Query Hint
Query hints are directives or comments that explicitly suggest the query optimizer on how to execute a query. Currently, StarRocks supports three types of hints: system variable hint (SET_VAR
), user-defined variable hint (SET_USER_VARIABLE
), and Join hint. Hints only take effect within a single query.
System variable hint
You can use a SET_VAR
hint to set one or more system variables in SELECT and SUBMIT TASK statements, and then execute the statements. You can also use a SET_VAR
hint in the SELECT clause included in other statements, such as CREATE MATERIALIZED VIEW AS SELECT and CREATE VIEW AS SELECT. Note that if the SET_VAR
hint is used in the SELECT clause of CTE, the SET_VAR
hint does not take effect even if the statement is executed successfully.

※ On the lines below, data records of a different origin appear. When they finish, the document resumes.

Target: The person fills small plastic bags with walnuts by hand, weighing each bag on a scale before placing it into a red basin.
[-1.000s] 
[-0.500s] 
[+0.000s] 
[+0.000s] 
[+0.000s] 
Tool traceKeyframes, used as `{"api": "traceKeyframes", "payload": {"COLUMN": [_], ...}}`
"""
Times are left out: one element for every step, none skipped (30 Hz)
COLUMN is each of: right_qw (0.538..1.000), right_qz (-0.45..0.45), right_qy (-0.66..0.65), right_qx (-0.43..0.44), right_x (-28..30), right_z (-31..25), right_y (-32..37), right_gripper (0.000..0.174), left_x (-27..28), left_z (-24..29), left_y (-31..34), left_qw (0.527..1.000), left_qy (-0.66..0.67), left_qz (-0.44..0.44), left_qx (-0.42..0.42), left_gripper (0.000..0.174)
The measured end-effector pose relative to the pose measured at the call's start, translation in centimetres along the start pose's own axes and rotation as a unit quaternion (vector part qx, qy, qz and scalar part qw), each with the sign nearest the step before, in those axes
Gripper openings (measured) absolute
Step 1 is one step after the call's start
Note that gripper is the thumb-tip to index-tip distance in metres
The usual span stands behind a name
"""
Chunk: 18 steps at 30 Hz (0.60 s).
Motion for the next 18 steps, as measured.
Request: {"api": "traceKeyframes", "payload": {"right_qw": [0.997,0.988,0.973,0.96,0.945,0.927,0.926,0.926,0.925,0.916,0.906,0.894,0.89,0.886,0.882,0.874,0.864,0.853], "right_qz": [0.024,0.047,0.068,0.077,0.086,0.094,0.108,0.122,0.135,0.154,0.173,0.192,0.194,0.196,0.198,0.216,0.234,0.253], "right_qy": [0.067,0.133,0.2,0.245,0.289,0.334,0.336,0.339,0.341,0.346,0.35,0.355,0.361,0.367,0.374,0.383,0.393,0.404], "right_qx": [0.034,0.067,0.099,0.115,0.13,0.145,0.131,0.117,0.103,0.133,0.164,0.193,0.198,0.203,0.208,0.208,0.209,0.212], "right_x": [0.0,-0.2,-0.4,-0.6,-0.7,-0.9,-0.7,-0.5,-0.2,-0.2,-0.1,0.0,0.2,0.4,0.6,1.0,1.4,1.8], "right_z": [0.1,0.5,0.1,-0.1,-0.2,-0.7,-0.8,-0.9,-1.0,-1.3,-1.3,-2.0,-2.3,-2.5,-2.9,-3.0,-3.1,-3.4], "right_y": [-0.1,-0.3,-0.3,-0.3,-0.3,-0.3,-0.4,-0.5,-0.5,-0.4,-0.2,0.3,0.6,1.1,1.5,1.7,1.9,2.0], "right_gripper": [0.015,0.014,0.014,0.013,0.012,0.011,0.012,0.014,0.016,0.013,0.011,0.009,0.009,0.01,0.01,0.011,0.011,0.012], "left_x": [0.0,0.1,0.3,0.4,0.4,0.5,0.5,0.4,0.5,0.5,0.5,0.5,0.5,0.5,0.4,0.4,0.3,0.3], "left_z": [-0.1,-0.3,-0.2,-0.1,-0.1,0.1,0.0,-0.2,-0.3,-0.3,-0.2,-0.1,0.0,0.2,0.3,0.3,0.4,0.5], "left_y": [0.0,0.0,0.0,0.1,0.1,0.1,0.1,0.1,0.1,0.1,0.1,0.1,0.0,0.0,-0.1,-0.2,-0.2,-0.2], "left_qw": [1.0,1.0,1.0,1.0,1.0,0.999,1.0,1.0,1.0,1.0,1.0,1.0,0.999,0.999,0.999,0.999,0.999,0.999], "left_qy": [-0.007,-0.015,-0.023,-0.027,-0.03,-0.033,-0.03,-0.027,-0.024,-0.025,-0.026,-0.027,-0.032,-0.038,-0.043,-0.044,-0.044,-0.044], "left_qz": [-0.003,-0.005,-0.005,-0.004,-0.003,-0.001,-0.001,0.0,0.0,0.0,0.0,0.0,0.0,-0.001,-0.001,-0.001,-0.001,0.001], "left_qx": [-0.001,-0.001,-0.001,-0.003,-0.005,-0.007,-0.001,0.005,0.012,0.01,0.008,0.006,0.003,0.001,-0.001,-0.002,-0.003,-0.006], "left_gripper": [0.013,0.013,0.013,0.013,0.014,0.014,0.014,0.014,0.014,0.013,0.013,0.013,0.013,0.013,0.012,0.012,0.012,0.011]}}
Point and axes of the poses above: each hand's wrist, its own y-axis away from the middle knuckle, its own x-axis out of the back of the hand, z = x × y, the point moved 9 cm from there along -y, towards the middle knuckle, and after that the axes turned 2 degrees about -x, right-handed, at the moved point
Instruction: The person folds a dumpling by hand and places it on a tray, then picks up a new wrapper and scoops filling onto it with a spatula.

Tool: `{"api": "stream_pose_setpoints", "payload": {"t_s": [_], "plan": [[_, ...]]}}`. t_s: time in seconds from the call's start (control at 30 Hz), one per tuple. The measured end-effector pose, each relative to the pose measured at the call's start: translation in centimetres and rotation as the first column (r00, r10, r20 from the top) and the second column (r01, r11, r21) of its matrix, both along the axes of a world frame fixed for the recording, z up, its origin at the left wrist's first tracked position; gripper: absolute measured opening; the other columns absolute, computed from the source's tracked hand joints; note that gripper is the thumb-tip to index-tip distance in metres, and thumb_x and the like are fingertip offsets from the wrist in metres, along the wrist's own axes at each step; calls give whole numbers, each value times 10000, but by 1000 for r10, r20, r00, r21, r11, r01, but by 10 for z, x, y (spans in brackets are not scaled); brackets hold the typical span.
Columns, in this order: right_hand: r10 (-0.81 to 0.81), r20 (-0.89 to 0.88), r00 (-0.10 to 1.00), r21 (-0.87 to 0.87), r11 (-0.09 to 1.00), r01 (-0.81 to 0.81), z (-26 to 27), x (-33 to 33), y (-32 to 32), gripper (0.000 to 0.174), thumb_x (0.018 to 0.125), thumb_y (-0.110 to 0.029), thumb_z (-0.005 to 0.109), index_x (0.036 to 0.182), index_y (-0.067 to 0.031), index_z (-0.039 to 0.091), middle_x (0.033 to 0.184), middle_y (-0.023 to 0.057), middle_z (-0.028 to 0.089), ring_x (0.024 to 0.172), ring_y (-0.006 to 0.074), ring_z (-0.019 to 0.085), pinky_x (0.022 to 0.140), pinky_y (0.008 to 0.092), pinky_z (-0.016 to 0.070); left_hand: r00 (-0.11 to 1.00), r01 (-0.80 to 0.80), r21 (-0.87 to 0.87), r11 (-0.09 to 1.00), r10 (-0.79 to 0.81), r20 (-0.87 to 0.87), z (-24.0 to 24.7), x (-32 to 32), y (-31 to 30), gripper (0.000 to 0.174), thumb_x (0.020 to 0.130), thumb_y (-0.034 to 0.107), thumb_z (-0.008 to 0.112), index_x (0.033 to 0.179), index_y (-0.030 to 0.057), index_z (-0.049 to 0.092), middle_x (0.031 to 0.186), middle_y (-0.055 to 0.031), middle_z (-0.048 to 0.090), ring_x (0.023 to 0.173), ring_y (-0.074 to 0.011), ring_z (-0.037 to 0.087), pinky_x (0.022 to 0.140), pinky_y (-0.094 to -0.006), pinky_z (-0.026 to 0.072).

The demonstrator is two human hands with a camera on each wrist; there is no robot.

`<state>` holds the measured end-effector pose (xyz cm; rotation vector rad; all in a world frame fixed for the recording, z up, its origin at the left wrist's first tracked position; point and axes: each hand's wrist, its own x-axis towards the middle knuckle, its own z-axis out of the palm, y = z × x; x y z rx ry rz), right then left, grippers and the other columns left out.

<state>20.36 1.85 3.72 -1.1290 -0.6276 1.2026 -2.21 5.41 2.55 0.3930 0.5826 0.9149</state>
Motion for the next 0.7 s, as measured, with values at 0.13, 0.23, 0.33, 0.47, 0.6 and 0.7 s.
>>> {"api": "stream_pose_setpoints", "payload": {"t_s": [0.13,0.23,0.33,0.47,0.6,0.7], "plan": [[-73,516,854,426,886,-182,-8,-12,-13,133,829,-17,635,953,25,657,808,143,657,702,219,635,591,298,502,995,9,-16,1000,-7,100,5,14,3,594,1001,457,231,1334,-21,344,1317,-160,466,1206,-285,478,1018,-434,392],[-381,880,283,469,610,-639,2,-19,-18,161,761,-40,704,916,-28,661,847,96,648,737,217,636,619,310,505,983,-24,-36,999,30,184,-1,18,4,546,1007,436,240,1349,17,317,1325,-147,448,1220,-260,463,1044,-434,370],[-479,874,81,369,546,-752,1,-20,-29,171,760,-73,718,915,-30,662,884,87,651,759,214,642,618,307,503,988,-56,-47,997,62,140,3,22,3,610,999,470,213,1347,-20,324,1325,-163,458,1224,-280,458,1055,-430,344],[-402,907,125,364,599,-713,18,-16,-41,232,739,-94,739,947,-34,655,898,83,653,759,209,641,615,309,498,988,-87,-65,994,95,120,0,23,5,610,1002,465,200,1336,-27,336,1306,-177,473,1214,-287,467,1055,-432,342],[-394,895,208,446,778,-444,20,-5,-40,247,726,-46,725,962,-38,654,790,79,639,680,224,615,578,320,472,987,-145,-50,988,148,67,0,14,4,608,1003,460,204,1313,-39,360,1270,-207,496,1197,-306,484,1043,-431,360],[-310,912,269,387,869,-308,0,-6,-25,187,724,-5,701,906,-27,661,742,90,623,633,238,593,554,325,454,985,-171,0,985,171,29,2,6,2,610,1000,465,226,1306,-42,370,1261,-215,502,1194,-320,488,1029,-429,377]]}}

Compared with the general usage of system variables which takes effect at the session level, the SET_VAR
hint takes effect at the statement level and does not impact the entire session.
Syntax
[...] SELECT /*+ SET_VAR(key=value [, key = value]) */ ...
SUBMIT [/*+ SET_VAR(key=value [, key = value]) */] TASK ...
Examples
To specify the aggregation mode for an aggregate query, use the SET_VAR
hint to set the system variables streaming_preaggregation_mode
and new_planner_agg_stage
in the aggregate query.
SELECT /*+ SET_VAR (streaming_preaggregation_mode = 'force_streaming',new_planner_agg_stage = '2') */ SUM(sales_amount) AS total_sales_amount FROM sales_orders;
To specify the execution timeout for a SUBMIT TASK statement, use the SET_VAR
Hint to set the system variable insert_timeout
in the SUBMIT TASK statement.
SUBMIT /*+ SET_VAR(insert_timeout=3) */ TASK AS CREATE TABLE temp AS SELECT count(*) AS cnt FROM tbl1;
To specify the subquery execution timeout for creating a materialized view, use the SET_VAR
hint to set the system variable query_timeout
in the SELECT clause.
CREATE MATERIALIZED VIEW mv
PARTITION BY dt
DISTRIBUTED BY HASH(`key`)
BUCKETS 10
REFRESH ASYNC
AS SELECT /*+ SET_VAR(query_timeout=500) */ * from dual;
User-defined variable hint
You can use a SET_USER_VARIABLE
hint to set one or more user-defined variables in the SELECT statements or INSERT statements. If other statements contain a SELECT clause, you can also use the SET_USER_VARIABLE
hint in that SELECT clause. Other statements can be SELECT statements and INSERT statements, but cannot be CREATE MATERIALIZED VIEW AS SELECT statements and CREATE VIEW AS SELECT statements. Note that if the SET_USER_VARIABLE
hint is used in the SELECT clause of CTE, the SET_USER_VARIABLE
hint does not take effect even if the statement is executed successfully. Since v3.2.4, StarRocks supports the user-defined variable hint.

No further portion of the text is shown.